### The problem
Exact transcription, pictures omitted: begin at the top line of the records below and end with the line bearing "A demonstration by".
┏━━
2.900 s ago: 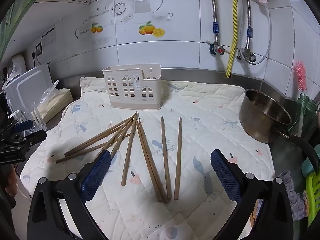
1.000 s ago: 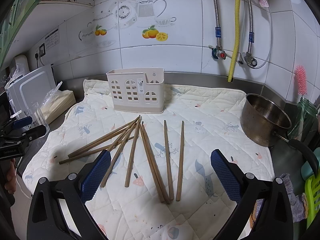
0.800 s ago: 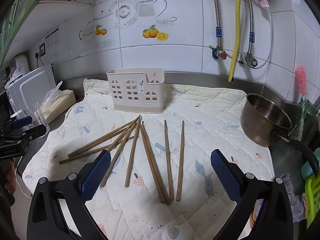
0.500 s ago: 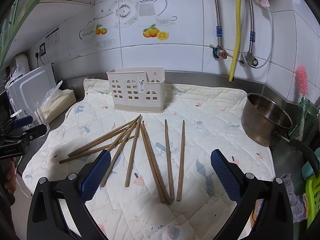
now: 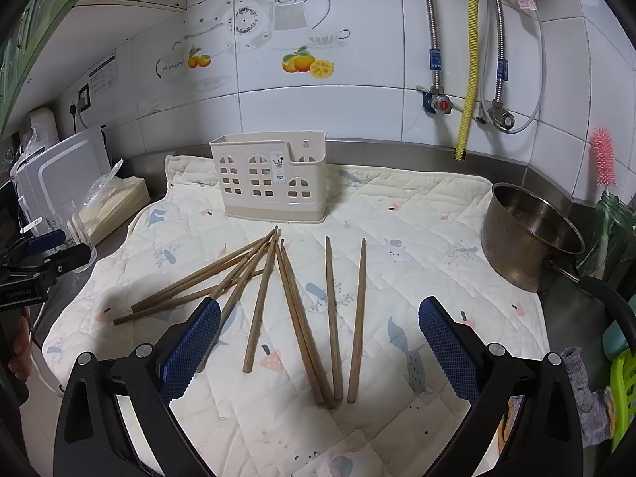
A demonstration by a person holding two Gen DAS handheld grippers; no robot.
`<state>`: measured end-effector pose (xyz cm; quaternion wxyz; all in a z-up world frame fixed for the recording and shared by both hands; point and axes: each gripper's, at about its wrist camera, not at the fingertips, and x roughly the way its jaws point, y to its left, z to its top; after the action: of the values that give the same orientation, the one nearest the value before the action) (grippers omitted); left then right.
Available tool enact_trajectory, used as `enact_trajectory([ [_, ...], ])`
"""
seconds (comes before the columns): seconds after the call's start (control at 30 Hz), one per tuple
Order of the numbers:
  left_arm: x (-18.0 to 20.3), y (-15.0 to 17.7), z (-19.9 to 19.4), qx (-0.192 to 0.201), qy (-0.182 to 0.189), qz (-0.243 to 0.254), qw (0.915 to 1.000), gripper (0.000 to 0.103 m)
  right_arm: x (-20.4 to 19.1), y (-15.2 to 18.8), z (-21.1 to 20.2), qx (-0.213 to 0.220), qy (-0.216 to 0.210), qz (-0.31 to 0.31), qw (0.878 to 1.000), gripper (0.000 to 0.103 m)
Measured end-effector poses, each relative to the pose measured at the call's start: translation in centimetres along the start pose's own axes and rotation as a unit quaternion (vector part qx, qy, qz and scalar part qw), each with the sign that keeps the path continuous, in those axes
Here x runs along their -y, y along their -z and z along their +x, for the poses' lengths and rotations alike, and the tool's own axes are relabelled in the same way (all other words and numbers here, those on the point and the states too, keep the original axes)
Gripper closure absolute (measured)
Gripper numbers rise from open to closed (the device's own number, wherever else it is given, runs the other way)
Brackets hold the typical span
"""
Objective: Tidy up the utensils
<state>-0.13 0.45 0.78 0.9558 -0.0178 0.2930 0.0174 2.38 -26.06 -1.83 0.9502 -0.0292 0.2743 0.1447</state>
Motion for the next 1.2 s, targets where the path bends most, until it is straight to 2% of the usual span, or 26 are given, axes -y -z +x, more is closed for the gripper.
enact_trajectory([
  [0.27, -0.8, -0.3, 0.5, -0.001, 0.003, -0.017, 0.9999, 0.005, 0.9, 0.2, 0.8, -0.006, -0.004, 0.002, 1.0, 0.007],
  [0.6, -1.7, -0.2, 1.1, 0.002, 0.009, -0.022, 0.9997, 0.005, 2.8, 1.7, 1.8, -0.034, 0.016, 0.009, 0.999, 0.008],
  [0.63, -1.8, -0.2, 1.1, 0.003, 0.009, -0.022, 0.9997, 0.005, 3.0, 1.9, 2.0, -0.039, 0.019, 0.011, 0.999, 0.01],
  [0.73, -2.2, -0.2, 1.4, 0.003, 0.011, -0.024, 0.9996, 0.005, 3.6, 2.5, 3.0, -0.059, 0.013, 0.022, 0.998, 0.025],
  [0.83, -2.6, -0.1, 1.8, 0.0, 0.01, -0.02, 0.9997, 0.005, 3.8, 3.2, 3.8, -0.074, 0.016, 0.026, 0.997, 0.029],
  [0.93, -3.0, 0.2, 2.3, -0.011, 0.013, -0.016, 0.9997, 0.014, 3.9, 3.8, 4.8, -0.088, 0.015, 0.032, 0.995, 0.036],
  [1.1, -3.8, 0.8, 3.6, -0.029, 0.013, -0.011, 0.9994, 0.021, 3.8, 4.5, 6.2, -0.105, 0.019, 0.042, 0.993, 0.049],
  [1.2, -4.3, 1.0, 4.2, -0.037, 0.017, -0.013, 0.9991, 0.022, 3.9, 4.7, 6.8, -0.112, 0.019, 0.045, 0.992, 0.059],
])
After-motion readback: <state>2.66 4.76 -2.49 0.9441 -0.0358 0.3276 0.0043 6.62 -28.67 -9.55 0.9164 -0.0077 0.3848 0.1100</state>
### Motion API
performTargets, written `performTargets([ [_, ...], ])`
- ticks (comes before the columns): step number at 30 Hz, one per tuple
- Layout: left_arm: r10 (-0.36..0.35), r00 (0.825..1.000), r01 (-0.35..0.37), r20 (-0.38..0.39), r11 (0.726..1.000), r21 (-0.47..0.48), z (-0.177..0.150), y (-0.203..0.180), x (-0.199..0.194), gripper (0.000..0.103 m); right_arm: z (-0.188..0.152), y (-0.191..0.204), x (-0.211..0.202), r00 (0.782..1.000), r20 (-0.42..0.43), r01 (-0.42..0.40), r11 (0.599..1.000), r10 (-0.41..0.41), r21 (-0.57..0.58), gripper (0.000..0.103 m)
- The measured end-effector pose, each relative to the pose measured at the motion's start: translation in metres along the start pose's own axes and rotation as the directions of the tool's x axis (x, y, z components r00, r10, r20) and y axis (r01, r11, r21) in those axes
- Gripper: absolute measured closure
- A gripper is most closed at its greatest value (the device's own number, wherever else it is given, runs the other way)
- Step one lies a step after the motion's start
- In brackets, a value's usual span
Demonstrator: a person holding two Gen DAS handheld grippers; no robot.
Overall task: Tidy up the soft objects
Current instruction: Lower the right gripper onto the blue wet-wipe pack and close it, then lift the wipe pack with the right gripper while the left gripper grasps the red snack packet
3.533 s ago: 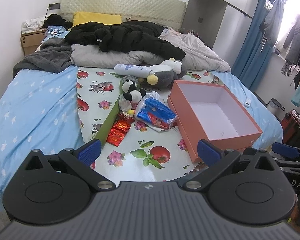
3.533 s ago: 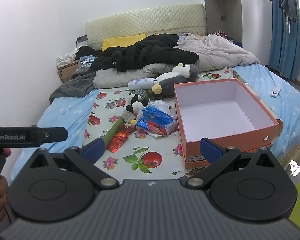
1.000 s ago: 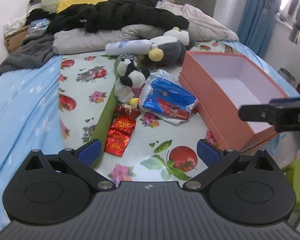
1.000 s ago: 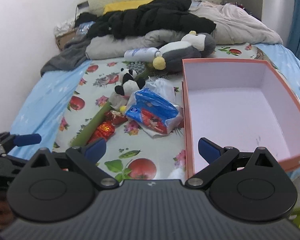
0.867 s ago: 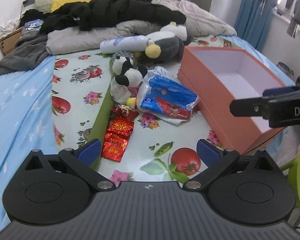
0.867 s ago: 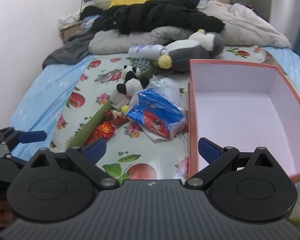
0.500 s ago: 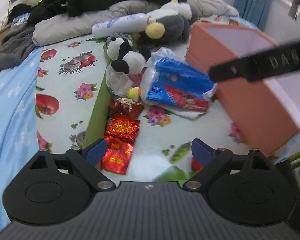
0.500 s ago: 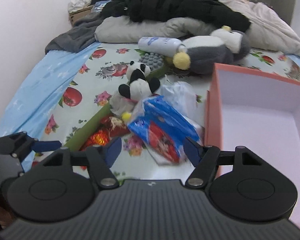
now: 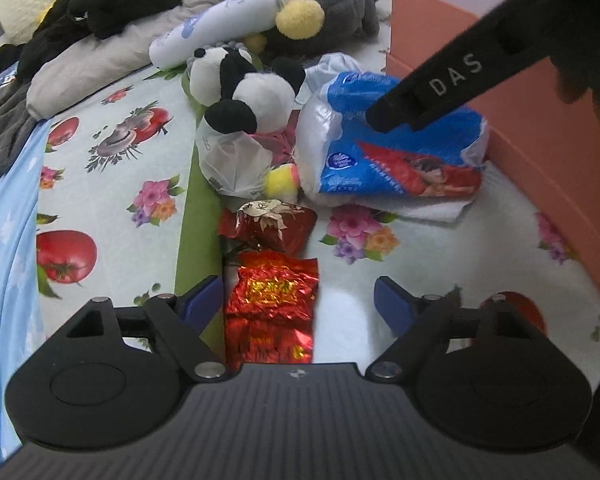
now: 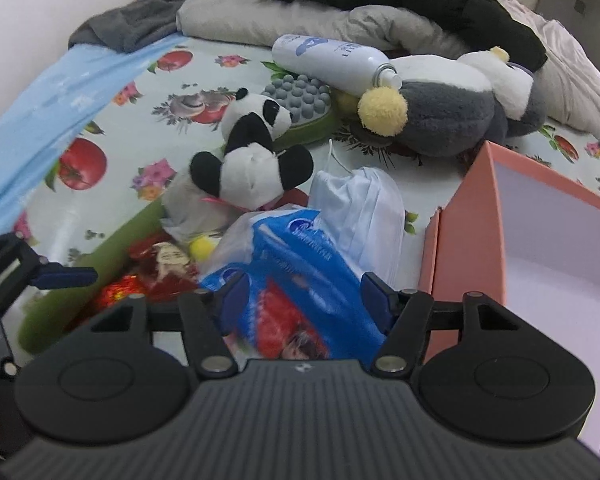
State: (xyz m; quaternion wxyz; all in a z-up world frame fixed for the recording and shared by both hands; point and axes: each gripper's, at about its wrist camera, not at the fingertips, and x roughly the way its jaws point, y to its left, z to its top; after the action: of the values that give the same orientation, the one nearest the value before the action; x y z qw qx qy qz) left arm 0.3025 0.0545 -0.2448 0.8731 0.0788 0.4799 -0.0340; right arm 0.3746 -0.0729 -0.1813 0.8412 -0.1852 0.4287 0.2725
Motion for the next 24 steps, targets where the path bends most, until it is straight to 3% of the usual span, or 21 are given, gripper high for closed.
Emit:
performTargets([
  [6, -0.001, 0.999, 0.002, -0.036, 0.999, 0.035, 0.001, 0.003, 0.018, 0.026, 0.004, -0.003, 0.029, 0.996, -0.017, 0.088, 0.995, -0.089, -0.042, 0.038],
  [10, -0.006, 0.999, 0.007, -0.043, 1.0, 0.02, 0.002, 0.007, 0.02, 0.034, 0.002, -0.011, 0.044, 0.996, -0.08, 0.039, 0.999, -0.037, 0.025, 0.039],
  [13, -0.022, 0.998, 0.019, -0.056, 0.999, -0.047, 0.003, 0.016, 0.021, 0.041, 0.0, -0.008, 0.044, 0.996, -0.078, 0.041, 0.999, -0.039, 0.023, 0.058],
  [17, -0.028, 0.998, 0.023, -0.053, 0.995, -0.096, 0.002, 0.02, 0.019, 0.042, -0.005, -0.004, 0.042, 0.997, -0.076, 0.034, 0.999, -0.034, 0.008, 0.086],
  [24, -0.041, 0.999, 0.034, -0.034, 0.983, -0.179, 0.0, 0.02, 0.004, 0.042, -0.009, 0.0, 0.025, 0.999, -0.05, 0.009, 1.0, -0.007, 0.026, 0.096],
])
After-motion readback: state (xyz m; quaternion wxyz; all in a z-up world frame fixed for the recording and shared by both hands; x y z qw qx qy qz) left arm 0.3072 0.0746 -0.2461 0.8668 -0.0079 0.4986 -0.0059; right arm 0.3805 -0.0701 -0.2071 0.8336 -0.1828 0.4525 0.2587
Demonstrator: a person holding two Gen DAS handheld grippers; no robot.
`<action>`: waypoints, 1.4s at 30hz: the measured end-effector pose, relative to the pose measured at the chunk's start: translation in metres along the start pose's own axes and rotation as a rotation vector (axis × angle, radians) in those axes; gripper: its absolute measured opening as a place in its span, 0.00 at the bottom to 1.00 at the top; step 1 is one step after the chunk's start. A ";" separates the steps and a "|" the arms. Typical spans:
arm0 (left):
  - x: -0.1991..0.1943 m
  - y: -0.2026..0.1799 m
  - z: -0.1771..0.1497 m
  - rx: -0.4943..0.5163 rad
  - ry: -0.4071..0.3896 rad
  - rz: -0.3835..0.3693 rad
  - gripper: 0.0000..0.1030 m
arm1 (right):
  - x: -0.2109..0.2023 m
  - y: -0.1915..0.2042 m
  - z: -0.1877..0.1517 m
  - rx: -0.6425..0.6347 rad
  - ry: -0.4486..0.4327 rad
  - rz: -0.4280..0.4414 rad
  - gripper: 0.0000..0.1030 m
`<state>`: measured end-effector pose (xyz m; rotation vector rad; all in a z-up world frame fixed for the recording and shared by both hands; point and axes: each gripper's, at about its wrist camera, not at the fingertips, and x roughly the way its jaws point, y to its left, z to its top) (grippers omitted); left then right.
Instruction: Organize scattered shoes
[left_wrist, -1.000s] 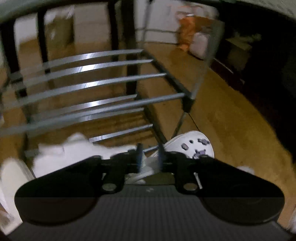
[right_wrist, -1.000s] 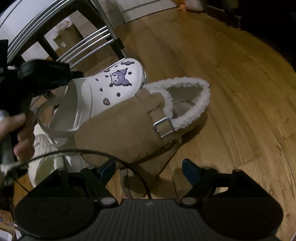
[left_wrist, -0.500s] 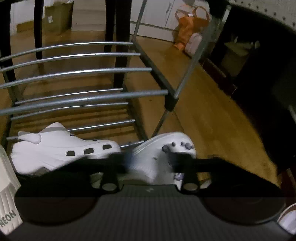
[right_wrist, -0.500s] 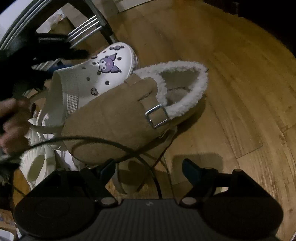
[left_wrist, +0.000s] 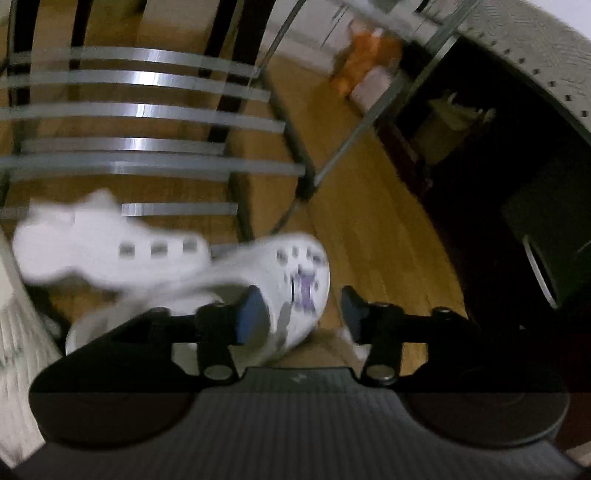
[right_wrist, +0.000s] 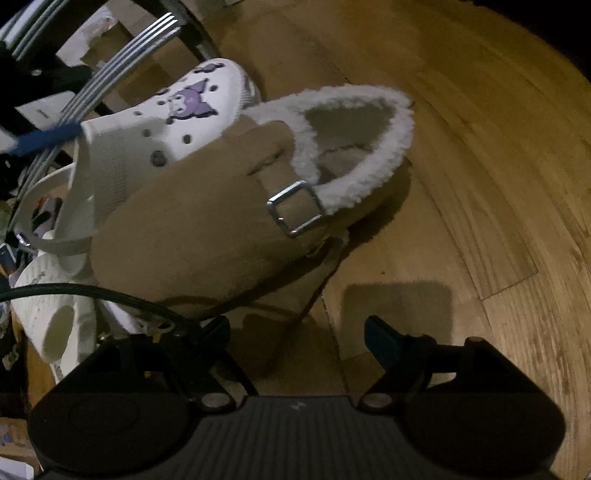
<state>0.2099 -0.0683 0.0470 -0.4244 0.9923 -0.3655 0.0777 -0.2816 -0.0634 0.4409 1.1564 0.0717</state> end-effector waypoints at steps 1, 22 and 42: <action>0.005 0.001 0.000 -0.006 -0.010 0.004 0.69 | -0.003 0.000 0.000 0.003 -0.006 0.003 0.79; 0.008 -0.011 -0.014 0.073 -0.182 -0.057 0.13 | -0.014 -0.007 -0.006 0.020 -0.038 0.003 0.81; -0.105 0.020 -0.143 0.018 -0.037 0.164 0.48 | -0.040 -0.017 -0.069 -0.166 0.129 0.148 0.82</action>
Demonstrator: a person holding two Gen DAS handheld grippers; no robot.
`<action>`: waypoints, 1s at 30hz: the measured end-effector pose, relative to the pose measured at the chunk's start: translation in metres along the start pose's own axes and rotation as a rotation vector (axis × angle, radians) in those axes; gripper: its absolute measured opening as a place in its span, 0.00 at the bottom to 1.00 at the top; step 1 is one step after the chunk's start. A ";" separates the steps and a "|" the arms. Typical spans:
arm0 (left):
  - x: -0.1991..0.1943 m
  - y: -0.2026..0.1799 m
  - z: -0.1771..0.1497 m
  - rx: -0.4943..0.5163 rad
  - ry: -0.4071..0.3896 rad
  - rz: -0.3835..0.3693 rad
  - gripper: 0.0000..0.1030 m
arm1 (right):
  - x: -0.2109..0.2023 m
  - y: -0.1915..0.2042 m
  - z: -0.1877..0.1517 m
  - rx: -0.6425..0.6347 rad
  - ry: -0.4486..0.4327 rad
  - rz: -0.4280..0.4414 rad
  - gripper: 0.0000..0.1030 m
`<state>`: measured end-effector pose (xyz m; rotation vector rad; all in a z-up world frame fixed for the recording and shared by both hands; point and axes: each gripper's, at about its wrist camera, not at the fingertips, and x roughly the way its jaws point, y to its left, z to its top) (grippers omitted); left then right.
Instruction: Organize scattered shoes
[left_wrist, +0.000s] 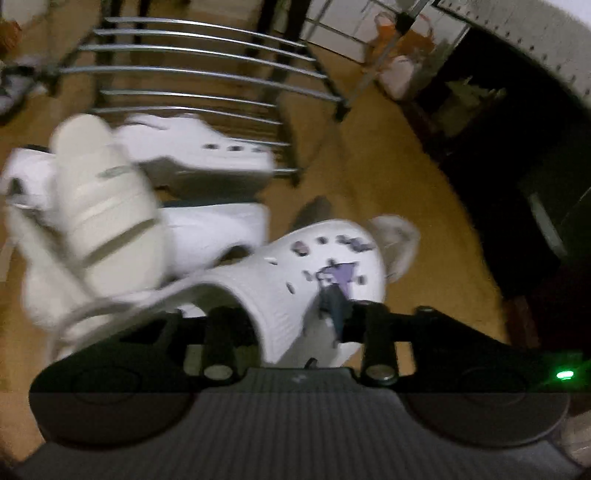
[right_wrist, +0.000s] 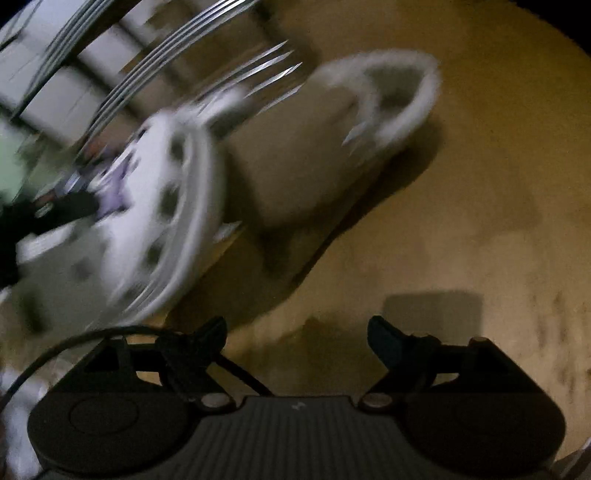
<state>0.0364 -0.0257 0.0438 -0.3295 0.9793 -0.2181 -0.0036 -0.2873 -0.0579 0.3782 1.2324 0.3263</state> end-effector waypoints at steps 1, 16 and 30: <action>-0.001 0.006 -0.007 -0.010 0.027 -0.007 0.49 | 0.002 0.001 -0.009 -0.020 0.029 0.004 0.82; 0.004 0.067 -0.059 -0.092 0.204 -0.117 0.49 | -0.018 0.002 -0.029 -0.010 -0.060 0.081 0.82; -0.034 0.055 -0.044 0.165 -0.001 0.128 0.72 | -0.010 0.044 -0.024 -0.364 -0.063 0.163 0.82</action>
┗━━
### Solution for this problem
2.900 s ago: 
1.000 s ago: 
0.800 s ago: 
0.500 s ago: 
now: 
A demonstration by a person holding two Gen DAS handheld grippers; no robot.

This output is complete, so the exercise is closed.